WHAT YOU SHOULD DO: Would you copy the lines below exactly and omit the images?

*** Opening INPUT DATA ***

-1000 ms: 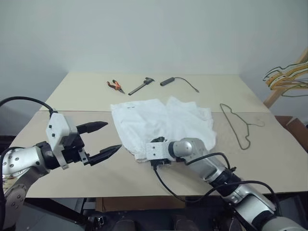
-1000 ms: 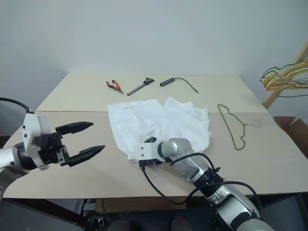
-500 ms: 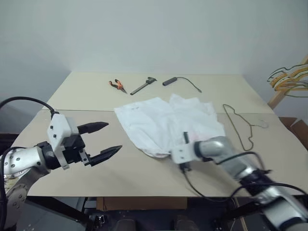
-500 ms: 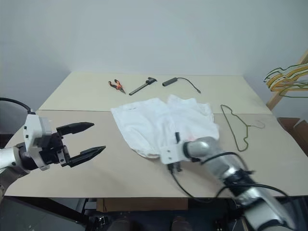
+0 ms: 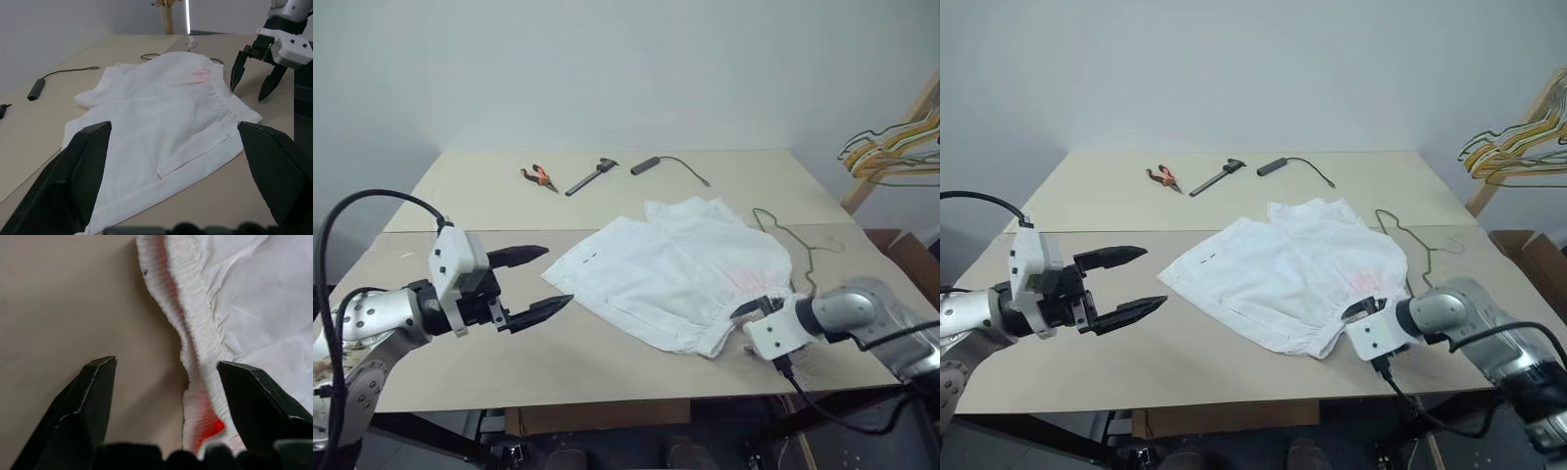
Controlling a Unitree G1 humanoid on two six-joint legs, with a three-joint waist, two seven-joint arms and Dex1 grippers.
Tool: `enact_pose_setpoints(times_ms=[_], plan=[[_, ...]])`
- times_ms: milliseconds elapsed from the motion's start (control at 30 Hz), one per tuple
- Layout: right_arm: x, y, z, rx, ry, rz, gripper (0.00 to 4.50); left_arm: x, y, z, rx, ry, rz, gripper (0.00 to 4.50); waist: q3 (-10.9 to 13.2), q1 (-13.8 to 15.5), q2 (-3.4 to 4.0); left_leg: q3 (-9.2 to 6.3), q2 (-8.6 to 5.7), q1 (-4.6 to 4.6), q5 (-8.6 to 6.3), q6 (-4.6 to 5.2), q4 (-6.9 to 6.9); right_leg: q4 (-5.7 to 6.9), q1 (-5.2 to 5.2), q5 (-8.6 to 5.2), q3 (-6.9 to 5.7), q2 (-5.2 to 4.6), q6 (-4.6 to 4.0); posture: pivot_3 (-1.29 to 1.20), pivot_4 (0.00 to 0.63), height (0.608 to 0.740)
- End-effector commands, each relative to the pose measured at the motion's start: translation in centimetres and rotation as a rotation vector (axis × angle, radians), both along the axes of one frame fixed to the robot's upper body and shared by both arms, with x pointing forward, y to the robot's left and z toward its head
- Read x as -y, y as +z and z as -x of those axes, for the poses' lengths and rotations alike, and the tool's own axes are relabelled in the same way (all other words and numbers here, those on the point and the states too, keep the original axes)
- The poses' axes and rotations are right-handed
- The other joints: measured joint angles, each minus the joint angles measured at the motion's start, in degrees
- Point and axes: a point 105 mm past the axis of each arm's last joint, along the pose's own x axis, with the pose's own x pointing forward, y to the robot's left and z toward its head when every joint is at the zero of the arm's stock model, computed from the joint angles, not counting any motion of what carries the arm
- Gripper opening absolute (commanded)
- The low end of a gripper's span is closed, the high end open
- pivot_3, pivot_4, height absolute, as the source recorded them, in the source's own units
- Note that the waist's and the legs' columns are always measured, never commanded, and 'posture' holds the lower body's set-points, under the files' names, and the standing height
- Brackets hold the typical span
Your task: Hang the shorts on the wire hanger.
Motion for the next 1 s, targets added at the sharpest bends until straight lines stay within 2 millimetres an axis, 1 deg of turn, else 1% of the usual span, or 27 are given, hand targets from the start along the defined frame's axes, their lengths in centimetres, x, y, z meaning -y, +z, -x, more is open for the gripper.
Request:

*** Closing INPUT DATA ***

EXERCISE RESULT:
-1000 ms: 
-1000 ms: 
-500 ms: 
-500 ms: 
+0 ms: 
Controlling a Unitree G1 humanoid on two six-joint legs, with a three-joint waist, two seven-joint arms and Dex1 grippers.
Tool: `enact_pose_setpoints(times_ms=[_], plan=[[_, ...]])`
- times_ms: milliseconds elapsed from the motion's start (control at 30 Hz), one per tuple
- Layout: right_arm: x, y, z, rx, ry, rz, gripper (0.00 to 4.50); left_arm: x, y, z, rx, ry, rz, gripper (0.00 to 4.50); waist: q3 (-10.9 to 13.2), q1 (-13.8 to 15.5), q2 (-3.4 to 4.0); left_leg: q3 (-9.2 to 6.3), q2 (-8.6 to 5.7), q1 (-4.6 to 4.6), q5 (-8.6 to 6.3), q6 (-4.6 to 5.2), q4 (-6.9 to 6.9); right_leg: q4 (-5.7 to 6.9), q1 (-5.2 to 5.2), q5 (-8.6 to 5.2), q3 (-6.9 to 5.7), q2 (-5.2 to 4.6), q6 (-4.6 to 4.0); posture: pivot_3 (-1.29 to 1.20), pivot_4 (0.00 to 0.63), height (0.608 to 0.740)
- End-effector commands, each relative to the pose measured at the motion's start: translation in centimetres and rotation as a rotation vector (axis × angle, radians), both along the axes of one frame fixed to the robot's upper body and shared by both arms, with x pointing forward, y to the robot's left and z toward its head
- Read x as -y, y as +z and z as -x of those axes, for the poses' lengths and rotations alike, and the tool's own axes are relabelled in the same way (all other words and numbers here, those on the point and the states too, keep the original axes)
- The poses' axes and rotations are right-handed
- The other joints: measured joint angles, each minus the joint angles measured at the motion's start, in degrees
- Point and axes: a point 105 mm past the axis of each arm's last joint, along the pose's own x axis, with the pose's own x pointing forward, y to the robot's left and z toward its head when every joint is at the zero of the arm's stock model, computed from the joint angles, not counting any motion of what carries the arm
- Gripper opening absolute (commanded)
- The low end of a gripper's span is closed, the high end open
- pivot_3, pivot_4, height absolute, as the source recorded them, in the source's own units
- Note that the waist's and the legs' columns are always measured, never commanded, and 'posture' holds the lower body's set-points, under the files' names, and the standing height
- Brackets hold the typical span
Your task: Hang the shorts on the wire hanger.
Motion for the next 1 s, targets added at the sharpest bends until straight lines stay within 2 millimetres an axis, 1 deg of turn, else 1% of the usual span, or 27 are given, hand targets from the start along the defined frame's axes, their lengths in centimetres, x, y, z meaning -y, +z, -x, more is open for the gripper.
Request:

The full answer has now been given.